Can you share the script on how to load the Lora model directly? I already finished the fine-tuning. And got those files. But I don't know how to do the inference with these.

Hello! I have the same problem. Have you solved it?

yes. you have to update the videollama2 repository to the latest commit. then use the following script. just have to change the model path in the original inference script. thats all.

import sys
sys.path.append('./')
from videollama2 import model_init, mm_infer
from videollama2.utils import disable_torch_init


def inference():
    disable_torch_init()

    # Video Inference
    modal = 'video'
    modal_path = 'assets/cat_and_chicken.mp4' 
    instruct = 'What animals are in the video, what are they doing, and how does the video feel?'
    # Reply:
    # The video features a kitten and a baby chick playing together. The kitten is seen laying on the floor while the baby chick hops around. The two animals interact playfully with each other, and the video has a cute and heartwarming feel to it.

    # Image Inference
    modal = 'image'
    modal_path = 'assets/sora.png'
    instruct = 'What is the woman wearing, what is she doing, and how does the image feel?'
    # Reply:
    # The woman in the image is wearing a black coat and sunglasses, and she is walking down a rain-soaked city street.

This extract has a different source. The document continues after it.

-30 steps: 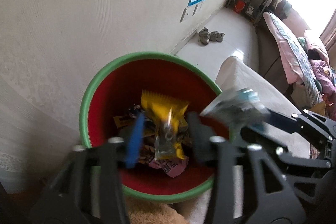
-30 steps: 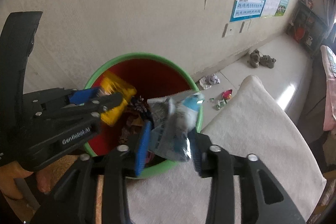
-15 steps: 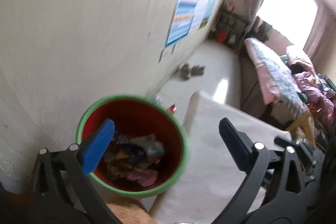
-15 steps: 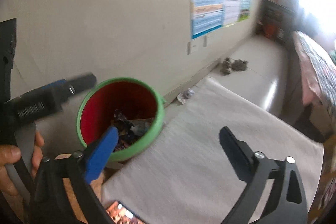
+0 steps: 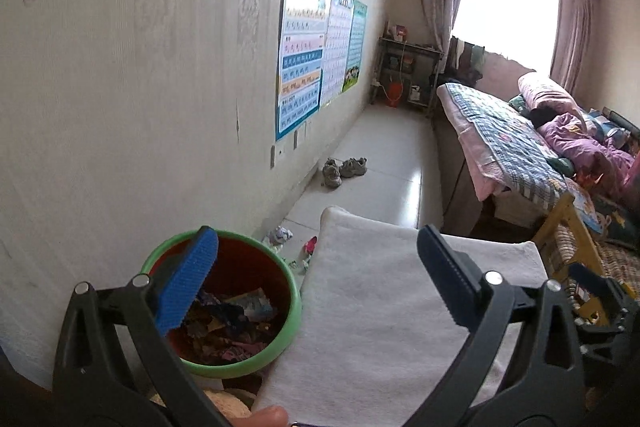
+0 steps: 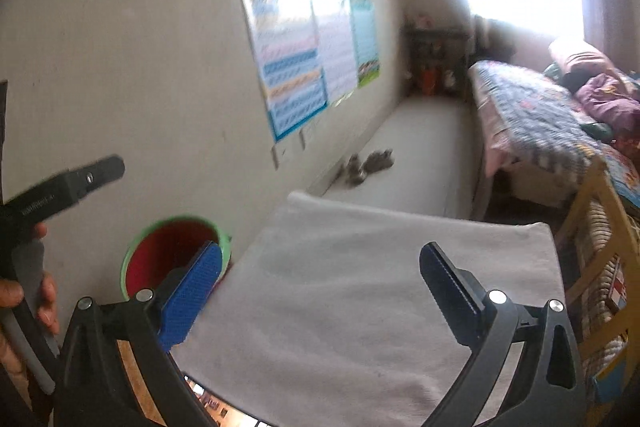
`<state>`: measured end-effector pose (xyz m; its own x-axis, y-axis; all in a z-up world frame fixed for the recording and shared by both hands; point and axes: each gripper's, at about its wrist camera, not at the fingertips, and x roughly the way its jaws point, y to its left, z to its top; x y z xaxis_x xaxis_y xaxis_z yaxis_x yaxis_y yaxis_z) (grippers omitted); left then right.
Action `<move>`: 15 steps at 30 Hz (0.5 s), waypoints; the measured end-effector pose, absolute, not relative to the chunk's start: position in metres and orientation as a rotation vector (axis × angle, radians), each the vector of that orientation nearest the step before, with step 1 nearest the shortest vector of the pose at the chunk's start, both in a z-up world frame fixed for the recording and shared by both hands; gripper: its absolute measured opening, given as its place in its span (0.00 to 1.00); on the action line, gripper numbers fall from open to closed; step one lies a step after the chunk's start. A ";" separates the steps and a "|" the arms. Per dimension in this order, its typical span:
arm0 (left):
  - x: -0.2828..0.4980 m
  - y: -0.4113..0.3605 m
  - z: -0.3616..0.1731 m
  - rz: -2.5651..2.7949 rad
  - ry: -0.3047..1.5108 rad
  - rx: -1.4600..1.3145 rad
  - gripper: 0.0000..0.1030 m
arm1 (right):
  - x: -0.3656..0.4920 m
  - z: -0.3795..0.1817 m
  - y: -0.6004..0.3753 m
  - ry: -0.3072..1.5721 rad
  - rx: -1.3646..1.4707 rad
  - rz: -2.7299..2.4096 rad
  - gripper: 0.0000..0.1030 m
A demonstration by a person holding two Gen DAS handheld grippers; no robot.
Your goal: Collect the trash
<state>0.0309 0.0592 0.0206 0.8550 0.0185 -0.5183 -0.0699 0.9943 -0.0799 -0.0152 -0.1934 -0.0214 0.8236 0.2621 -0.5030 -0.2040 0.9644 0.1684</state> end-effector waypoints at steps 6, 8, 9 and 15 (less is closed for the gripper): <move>0.015 0.038 0.034 0.067 0.483 -0.059 0.95 | -0.038 -0.003 -0.212 0.355 0.094 0.131 0.93; 0.013 0.035 0.038 0.078 0.465 -0.057 0.95 | -0.040 0.001 -0.212 0.336 0.052 0.092 0.93; 0.012 0.034 0.038 0.078 0.463 -0.062 0.95 | -0.041 0.001 -0.212 0.328 0.034 0.071 0.93; 0.007 0.030 0.043 0.135 0.443 -0.048 0.95 | -0.048 0.000 -0.216 0.299 0.017 0.051 0.93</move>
<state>0.0074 0.0302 0.0427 0.8944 0.1199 -0.4308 -0.1410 0.9899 -0.0172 -0.0485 -0.2160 -0.0002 0.9544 0.0524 -0.2939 -0.0473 0.9986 0.0245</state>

The image feels vibrant and lively, with the bright city lights reflecting off the wet pavement, creating a visually appealing atmosphere. The woman's presence adds a sense of style and confidence to the scene, as she navigates the bustling urban environment.

    model_path = 'DAMO-NLP-SG/VideoLLaMA2-7B'
    # Base model inference (only need to replace model_path)
    # model_path = 'work_dirs/videollama2/finetune_downstream_sft_settings_qlora' #your fine-tuned weights directory 
    model, processor, tokenizer = model_init(model_path)
    output = mm_infer(processor[modal](modal_path), instruct, model=model, tokenizer=tokenizer, do_sample=False, modal=modal)

    print(output)

if __name__ == "__main__":
    inference()

Thank you, I will try this.

LiangMeng89 · 2024-10-30T18:23:49Z

Yes, you can. The newest version commit supports directly loading lora model.

Dear author,I used your lora checkpoint folder structure and loading example code(#36) to my fintue_qlora inference code on my own experiment video data, but it still has some errors.The old inference code of readme file is work.I just put your code in the code. Please help me!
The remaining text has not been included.